Metastatic Gastrointestinal Carcinoid Tumors

Distant metastases

Treatment of distant metastases of GI carcinoid tumors is usually palliative therapy to relieve symptoms and improve quality of life. Treatment may include the following:

  • Surgery (resection) to remove as much of the tumor as possible.
  • Hormone therapy.
  • Radiopharmaceutical therapy.
  • External radiation therapy for cancer that has spread to the bone, brain, or spinal cord.
  • A clinical trial of a new treatment.

Liver metastases

Treatment of cancer that has spread to the liver may include the following:

  • Surgery (local excision) to remove the tumor from the liver.
  • Hepatic artery embolization.
  • Cryosurgery.
  • Radiofrequency ablation.
  • Liver transplant.

Clinical trials are taking place in many parts of the country. Speak to your healthcare provider about the treatment options available including being involved as part of treatment clinical trials.

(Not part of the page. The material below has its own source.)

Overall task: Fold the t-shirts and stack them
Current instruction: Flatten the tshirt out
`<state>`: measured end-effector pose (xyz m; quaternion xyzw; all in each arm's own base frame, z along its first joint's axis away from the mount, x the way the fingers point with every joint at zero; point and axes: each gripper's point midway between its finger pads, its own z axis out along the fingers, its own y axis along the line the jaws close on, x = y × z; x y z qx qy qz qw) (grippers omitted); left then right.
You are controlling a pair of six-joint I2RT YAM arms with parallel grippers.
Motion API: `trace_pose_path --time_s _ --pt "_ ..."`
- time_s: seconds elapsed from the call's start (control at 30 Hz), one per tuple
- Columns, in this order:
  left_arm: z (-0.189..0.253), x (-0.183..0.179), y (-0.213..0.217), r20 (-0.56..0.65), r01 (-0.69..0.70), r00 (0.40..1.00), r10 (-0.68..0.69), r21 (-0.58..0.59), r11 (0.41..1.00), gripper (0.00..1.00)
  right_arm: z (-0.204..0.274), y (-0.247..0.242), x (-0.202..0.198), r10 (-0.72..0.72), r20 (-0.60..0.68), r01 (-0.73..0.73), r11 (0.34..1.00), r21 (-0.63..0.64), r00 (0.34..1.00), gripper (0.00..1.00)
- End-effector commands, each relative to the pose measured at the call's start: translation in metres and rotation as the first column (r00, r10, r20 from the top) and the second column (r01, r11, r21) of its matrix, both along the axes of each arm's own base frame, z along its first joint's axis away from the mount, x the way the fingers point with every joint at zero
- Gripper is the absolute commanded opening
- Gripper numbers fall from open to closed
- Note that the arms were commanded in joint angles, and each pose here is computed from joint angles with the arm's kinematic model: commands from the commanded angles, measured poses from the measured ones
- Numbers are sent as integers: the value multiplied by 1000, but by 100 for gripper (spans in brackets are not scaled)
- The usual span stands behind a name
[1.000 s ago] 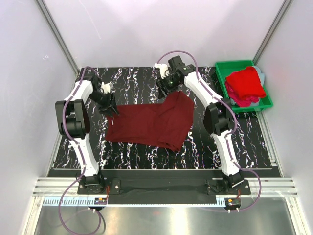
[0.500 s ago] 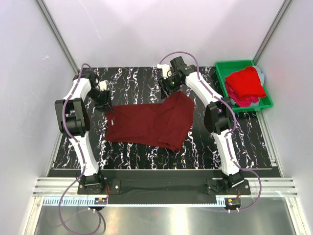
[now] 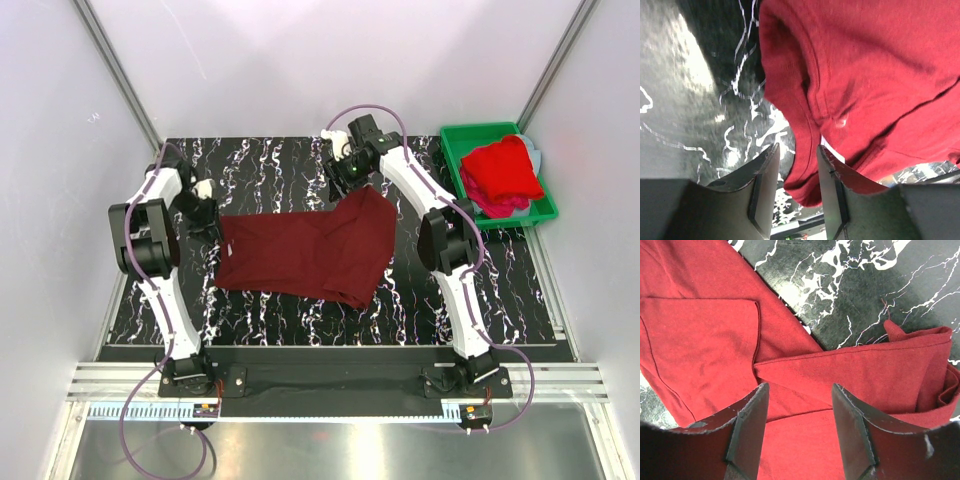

Recurrent Gastrointestinal Carcinoid Tumors

Treatment of recurrent GI carcinoid tumors may include the following:

  • Surgery (local excision) to remove part or all of the tumor.
  • A clinical trial of a new treatment.

Clinical trials are taking place in many parts of the country. Speak to your healthcare provider about the treatment options available including being involved as part of treatment clinical trials.